J.T. Kozz @ 3/23/2014 7:46 PM

Very well written article...I have Retired from LE as a Reserve Sergeant back in 2010....still wanted to be involved with LE, I started a Reserve Game Warden program with our state & put two things I love the most into this program the love for the outdoors & Law Enforcement for our state.

Joe McDonald @ 3/25/2014 5:34 PM

I was a Reserve Officer in CA for over 15 years and ended my volunteer police duties in Narcotics and a part of the Hazard Entry Arrest Team. After leaving the Corps I could never afford the cut in pay to be a cop but enjoyed it beyond words. Everyone who serves the public deserves more that what they get in pay and recognition - but that's not what makes us tick. Great article - God Bless and Be Safe.

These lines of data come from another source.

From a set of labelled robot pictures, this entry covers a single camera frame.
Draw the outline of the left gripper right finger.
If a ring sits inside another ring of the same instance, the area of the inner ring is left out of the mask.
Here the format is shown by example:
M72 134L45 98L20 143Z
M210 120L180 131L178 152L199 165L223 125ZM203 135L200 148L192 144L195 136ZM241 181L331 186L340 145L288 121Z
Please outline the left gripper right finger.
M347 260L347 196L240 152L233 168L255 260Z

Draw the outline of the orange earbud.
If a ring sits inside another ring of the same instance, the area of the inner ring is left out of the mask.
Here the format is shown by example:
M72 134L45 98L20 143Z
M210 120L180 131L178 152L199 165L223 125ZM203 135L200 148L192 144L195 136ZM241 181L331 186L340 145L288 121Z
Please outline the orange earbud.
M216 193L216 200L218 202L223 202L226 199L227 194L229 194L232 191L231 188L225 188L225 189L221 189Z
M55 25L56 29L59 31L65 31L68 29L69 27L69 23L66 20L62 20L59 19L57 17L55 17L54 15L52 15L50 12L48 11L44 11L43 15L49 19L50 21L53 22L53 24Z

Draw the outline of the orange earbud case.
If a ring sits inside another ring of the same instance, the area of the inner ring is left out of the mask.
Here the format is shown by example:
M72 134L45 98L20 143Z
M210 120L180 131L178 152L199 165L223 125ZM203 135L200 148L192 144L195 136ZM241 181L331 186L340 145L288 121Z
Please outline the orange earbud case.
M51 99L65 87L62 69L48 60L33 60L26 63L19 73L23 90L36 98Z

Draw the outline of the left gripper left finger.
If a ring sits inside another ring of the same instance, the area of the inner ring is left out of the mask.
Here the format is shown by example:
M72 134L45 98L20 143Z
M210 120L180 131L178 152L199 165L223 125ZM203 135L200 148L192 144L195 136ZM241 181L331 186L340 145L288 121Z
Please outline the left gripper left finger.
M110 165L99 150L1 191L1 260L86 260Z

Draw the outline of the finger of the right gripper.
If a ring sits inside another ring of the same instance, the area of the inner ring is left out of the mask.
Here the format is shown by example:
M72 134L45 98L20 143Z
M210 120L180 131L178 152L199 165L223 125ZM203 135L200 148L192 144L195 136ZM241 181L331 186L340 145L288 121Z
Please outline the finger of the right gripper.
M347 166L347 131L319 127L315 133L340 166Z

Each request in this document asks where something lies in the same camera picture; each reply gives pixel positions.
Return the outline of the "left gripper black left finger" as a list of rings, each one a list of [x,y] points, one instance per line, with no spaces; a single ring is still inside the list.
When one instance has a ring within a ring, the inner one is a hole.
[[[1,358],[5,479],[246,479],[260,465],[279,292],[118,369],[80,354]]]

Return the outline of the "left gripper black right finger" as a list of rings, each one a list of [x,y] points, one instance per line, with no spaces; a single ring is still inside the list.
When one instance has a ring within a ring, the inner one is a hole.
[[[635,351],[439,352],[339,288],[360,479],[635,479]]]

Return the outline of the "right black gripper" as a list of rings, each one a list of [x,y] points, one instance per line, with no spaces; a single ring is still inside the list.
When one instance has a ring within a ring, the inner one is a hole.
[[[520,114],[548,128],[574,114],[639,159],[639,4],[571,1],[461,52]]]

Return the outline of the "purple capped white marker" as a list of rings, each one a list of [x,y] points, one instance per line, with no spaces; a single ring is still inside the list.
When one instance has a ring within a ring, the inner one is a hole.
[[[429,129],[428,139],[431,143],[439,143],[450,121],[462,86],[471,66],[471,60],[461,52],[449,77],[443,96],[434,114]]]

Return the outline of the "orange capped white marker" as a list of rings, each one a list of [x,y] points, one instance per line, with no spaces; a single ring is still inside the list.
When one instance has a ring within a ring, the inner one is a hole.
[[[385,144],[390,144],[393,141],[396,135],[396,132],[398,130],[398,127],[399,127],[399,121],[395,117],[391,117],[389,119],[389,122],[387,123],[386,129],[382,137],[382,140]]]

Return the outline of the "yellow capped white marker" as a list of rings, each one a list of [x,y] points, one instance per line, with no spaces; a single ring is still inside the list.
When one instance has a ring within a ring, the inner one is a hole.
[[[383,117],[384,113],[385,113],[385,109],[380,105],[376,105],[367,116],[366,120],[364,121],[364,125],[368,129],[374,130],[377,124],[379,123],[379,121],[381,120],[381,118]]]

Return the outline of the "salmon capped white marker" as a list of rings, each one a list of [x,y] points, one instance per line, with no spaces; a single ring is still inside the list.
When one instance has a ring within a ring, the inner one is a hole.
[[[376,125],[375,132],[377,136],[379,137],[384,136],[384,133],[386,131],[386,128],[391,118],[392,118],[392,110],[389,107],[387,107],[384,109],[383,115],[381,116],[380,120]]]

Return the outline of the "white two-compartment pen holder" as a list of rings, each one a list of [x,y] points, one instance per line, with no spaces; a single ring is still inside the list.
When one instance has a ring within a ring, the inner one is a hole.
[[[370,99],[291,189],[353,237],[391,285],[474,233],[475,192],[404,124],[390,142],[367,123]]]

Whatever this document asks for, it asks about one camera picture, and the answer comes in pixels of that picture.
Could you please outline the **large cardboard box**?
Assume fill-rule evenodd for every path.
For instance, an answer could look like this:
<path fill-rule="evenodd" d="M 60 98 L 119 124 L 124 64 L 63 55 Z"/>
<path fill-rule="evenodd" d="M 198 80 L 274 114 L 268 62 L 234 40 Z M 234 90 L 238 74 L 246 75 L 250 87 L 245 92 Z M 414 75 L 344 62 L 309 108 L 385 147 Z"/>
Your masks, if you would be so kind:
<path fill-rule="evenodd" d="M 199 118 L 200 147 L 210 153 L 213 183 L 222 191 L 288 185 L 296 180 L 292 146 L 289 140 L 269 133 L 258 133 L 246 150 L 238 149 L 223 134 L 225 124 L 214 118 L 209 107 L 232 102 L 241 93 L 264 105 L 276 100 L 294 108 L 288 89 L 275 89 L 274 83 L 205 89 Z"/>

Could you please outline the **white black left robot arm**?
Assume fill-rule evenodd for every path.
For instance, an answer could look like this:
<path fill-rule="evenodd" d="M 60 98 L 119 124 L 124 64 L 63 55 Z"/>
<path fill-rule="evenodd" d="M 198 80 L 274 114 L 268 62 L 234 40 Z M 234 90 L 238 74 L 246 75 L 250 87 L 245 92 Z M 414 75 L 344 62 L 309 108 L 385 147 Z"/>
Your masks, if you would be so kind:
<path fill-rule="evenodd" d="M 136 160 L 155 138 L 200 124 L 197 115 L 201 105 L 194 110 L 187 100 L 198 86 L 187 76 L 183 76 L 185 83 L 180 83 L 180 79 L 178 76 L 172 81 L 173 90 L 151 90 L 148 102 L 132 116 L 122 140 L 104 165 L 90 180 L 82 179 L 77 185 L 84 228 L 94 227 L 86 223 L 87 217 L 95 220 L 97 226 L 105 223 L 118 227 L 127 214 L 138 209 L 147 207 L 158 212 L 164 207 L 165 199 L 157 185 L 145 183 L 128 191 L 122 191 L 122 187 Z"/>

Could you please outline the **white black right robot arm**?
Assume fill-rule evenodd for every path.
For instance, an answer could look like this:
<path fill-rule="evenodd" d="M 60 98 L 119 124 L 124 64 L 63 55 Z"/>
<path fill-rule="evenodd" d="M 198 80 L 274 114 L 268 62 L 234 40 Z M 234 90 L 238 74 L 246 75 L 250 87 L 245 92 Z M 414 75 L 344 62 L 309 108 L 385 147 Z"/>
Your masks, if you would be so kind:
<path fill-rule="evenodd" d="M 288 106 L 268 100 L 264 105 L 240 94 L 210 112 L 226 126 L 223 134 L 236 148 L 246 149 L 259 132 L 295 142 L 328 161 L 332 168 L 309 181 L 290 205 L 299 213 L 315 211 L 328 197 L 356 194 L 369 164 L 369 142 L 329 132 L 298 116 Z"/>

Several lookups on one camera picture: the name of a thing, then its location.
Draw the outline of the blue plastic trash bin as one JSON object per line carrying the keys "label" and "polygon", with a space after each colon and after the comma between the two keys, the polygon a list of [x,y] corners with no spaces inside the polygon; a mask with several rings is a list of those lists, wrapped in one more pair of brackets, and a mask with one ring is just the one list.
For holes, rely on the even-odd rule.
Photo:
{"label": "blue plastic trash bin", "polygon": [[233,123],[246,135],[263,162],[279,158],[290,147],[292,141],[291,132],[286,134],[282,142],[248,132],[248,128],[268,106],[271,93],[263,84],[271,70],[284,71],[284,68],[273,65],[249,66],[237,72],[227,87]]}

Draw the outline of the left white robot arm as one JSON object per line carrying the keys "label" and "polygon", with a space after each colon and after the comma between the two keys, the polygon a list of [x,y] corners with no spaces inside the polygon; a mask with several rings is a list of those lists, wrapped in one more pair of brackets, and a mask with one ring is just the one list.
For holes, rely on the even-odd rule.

S. Enders @ 3/25/2014 6:07 PM

thanks for a great article

Mark Kirwan @ 3/26/2014 6:59 AM

A great article, thanks to the author. I am from Ireland. I moved to the US and all I wanted to do was join law enforcement. I was on a visa and later a green card, but I needed citizenship to join the local municipality. Eventually after many years I got my citizenship but my career had taken off, and I like so many others couldn't afford to take the pay cut and join as an entry level officer. I did instead join the reserves in DC after 9/11. I am so happy. I have worked my way up from a patrol officer to now work in special operations. We have a strong police reserve program with armed and unarmed officers. It is a great honor to follow the many Irish who have come before me and served as law enforcement and fire fighters for this great country. I work with a fantastic group of fellow reserves from all walks of life. They are true brothers in blue who are professional and eager to protect and serve the nations capital. Thank you for the recognition. Stay safe my fellow reserves. MK

EW @ 3/26/2014 11:15 AM

Very nice article! One error! Only designated level one reserves have 24 hour peace powers. Not level 1.

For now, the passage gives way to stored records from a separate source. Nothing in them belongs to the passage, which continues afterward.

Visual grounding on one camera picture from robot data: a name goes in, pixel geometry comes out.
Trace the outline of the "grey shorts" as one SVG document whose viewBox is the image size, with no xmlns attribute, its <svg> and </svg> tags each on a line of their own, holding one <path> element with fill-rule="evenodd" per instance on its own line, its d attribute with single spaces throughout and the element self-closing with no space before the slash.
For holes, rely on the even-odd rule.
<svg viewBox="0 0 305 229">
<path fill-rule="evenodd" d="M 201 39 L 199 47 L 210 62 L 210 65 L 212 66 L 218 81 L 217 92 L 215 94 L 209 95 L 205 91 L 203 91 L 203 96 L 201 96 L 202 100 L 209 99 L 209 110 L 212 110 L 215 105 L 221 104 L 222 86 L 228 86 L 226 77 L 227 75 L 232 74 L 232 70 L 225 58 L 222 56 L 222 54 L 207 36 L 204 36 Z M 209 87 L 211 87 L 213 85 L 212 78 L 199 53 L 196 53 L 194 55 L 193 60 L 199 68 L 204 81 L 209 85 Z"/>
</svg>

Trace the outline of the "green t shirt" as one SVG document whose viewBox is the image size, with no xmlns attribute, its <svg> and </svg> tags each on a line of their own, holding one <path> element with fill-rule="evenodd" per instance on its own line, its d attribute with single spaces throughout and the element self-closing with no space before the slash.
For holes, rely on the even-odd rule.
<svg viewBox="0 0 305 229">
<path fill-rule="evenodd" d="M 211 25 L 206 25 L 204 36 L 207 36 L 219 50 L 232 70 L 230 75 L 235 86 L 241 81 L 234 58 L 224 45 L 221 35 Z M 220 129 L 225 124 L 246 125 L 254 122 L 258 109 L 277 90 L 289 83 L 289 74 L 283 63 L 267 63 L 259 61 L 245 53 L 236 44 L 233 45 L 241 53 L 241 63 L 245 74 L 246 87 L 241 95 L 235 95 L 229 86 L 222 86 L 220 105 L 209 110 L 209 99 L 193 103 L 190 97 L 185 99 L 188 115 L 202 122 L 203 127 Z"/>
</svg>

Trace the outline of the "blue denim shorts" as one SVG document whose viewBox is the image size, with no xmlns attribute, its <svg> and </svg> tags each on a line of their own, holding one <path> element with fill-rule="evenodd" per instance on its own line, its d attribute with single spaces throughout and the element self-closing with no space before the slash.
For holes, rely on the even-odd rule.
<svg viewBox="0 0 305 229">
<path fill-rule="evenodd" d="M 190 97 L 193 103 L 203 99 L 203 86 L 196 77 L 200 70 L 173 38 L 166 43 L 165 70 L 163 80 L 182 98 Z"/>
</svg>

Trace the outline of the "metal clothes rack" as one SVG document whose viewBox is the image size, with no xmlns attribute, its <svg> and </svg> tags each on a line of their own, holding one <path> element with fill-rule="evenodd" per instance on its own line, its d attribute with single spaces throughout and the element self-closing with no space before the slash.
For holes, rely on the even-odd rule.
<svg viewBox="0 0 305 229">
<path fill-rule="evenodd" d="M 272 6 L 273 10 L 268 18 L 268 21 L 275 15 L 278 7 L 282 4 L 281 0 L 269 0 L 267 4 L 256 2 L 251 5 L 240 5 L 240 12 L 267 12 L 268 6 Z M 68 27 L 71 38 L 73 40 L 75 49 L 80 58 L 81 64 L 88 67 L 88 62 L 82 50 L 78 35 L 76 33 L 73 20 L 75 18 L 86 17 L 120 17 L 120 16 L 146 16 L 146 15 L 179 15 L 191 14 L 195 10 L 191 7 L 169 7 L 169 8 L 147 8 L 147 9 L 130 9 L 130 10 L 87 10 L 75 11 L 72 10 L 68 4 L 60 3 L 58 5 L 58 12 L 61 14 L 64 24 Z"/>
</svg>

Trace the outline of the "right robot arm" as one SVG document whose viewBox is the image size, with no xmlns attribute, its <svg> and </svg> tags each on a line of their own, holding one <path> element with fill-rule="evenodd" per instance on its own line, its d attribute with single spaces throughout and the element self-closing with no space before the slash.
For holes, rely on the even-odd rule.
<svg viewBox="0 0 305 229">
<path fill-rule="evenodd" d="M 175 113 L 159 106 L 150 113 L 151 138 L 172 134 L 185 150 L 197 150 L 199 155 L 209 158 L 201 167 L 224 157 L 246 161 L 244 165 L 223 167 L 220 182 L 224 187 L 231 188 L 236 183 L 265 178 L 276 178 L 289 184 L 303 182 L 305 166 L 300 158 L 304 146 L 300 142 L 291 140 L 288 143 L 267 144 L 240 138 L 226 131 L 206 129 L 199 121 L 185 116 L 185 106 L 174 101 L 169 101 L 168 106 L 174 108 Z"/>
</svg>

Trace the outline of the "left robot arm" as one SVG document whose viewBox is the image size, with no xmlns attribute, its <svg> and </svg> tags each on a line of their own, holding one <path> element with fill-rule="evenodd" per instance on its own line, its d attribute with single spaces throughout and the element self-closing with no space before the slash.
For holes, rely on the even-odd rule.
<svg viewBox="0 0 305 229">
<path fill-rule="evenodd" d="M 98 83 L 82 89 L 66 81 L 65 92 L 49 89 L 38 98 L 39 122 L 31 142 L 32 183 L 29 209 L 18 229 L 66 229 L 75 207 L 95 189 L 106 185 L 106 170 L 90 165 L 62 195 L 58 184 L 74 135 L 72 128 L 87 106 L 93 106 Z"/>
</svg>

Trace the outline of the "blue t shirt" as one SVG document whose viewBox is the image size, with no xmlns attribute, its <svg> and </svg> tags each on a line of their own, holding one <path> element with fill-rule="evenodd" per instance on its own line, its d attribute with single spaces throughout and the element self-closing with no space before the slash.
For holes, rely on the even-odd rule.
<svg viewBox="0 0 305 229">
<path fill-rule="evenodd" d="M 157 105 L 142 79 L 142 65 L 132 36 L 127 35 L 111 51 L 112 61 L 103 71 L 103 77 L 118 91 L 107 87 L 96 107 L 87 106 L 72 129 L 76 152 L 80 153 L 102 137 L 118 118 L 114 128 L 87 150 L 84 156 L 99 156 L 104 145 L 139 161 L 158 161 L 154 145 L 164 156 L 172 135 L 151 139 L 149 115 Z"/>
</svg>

Andrew @ 3/26/2014 4:53 PM

EW is right--in California you legally/per POST have to be a "Level 1 Designated" reserve to have 24/7 status. This means you have to have completed the academy in the last 15 or so years and completed the Field Training Program. A bit of a nuance for a general audience, but technically correct and relevant for a reserve one.

Learoy Hamm @ 5/9/2014 8:16 PM

My opinion I do think is due time USA as a country make & made it mandatory.Therefore permanent full time employment for Police reserve officer.Include salary benefits etc,all they need is some extra training in some and sensitive extent circumstances & situation.I'm also agreed that they must below comparison to full fledge Police Officer in few aspect and respect.Such as salary,benefits & position but however,everyone life out there are important hence should be seen equal.Typical example many Police Officer don't rate or like Reserve yet,when trouble arises especial cases for eg, shooting officer hit & or down partially all unit they expect (reserve or otherwise respond at scene).A lot of reserve officer is very effective sound judgement & firm when executing their duties according to laws,rules & regulation.I am & will be such one in care Highland Park Police Academy,MI.Started (02.01.2014 and 06.01.2014) graduation set date.Thank You.

Oscar @ 6/18/2014 3:34 PM

Does a reserve officer have the authority to sign off my corectable "fix-it" ticket?

Charles Frank @ 7/5/2014 12:31 PM

Yep, gotta be a bit " nuts". I'm in the process of finishing what I started 35 or so years ago. Started at Washoe County in Reno, had to bow out, life got in the way, and now I'm back waiting on the next reserve acadamy to start in Lancaster SC. Working as a " citizen on patrol" untill class starts, learning what has changed, and what has not. Legal stuff....a lot. People.. not so much. equipment?? oh my!!!!! Don't have to carry that 12 lb Maglite, or the old " brick" Motorola. Trying to give back as much as I can.
Thanks to all who volunteer to protect and serve.

Connie @ 9/26/2014 10:06 PM

How does the reservist and the department handle injuries? Is the reservist eligible for workman's compensation? Disability? Any type of on the job insurance? Thanks!